Nas tortuosas trilhas do urbano
pés descalços demoliam avenidas
multidões de meio-fios revoavam a esmo
e desciam em vôos rasantes para fornicar nossas fantasias
distraído vi meu futuro serpentear para um bueiro
esvair-se todo nos vãos de minhas mãos
ao fundo o Inesperado gargalhava irônico
acompanhado de descabelados com gestos de bailarinos.
Acaso nº 1045
Pânico na segunda-feira!
Cartões de ponto assassinam funcionários
com alfinetadas de ponteiros em suas virtudes mais temidas
no mesmo horário na China
incongestão econômica fez operários vomitarem suas
fábricas ao soar a sirene da surpresa.
Acaso nº 2079 d.n.
Depois que a rebelião romântica tornou banal os ponteiros ventilando e
surrealidades verteram relógios derretendo
despertadores desesperados continuam acordando idiotas
nas previsíveis paragens dos horários cumpridos.

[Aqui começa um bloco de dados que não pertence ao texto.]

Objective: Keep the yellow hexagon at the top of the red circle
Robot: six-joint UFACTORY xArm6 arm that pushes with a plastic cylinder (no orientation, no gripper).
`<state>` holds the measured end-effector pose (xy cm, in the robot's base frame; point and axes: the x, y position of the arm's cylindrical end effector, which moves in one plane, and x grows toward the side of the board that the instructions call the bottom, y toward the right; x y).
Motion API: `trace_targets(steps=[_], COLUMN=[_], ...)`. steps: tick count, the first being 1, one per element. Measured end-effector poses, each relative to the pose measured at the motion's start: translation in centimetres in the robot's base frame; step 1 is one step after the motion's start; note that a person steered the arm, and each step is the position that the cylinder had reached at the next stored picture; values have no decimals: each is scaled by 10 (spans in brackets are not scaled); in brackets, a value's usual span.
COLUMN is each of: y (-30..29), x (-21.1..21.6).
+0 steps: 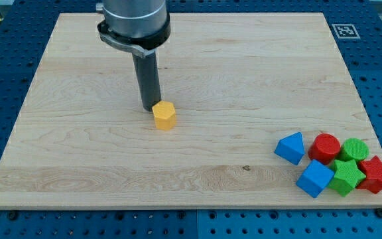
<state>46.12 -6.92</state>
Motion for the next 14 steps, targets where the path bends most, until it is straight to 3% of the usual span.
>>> trace_targets(steps=[2, 7, 9, 11, 13, 14], y=[33, 34, 80, 121, 130, 149], x=[29, 80, 106, 74, 106, 70])
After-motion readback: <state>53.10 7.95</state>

Ricardo Mattos deambula em clarinetes entorpecidos,
vomitando palavras sem sentido, sopradas em seu ouvido pelo
Desatino travestido em alhures. já menstruou raízes de peiote e
provocou aborto de 4 destinos abandonados no meio-fio.
Interessa-se por suicídios malogrados e Orgias de acasos
subversivos. Desencontra-se quase sempre, além de masturbar
o equilíbrio de angústias no parapeito do Gozo. Admira-se por
ser lido nas lúgubres alamedas do Abismo.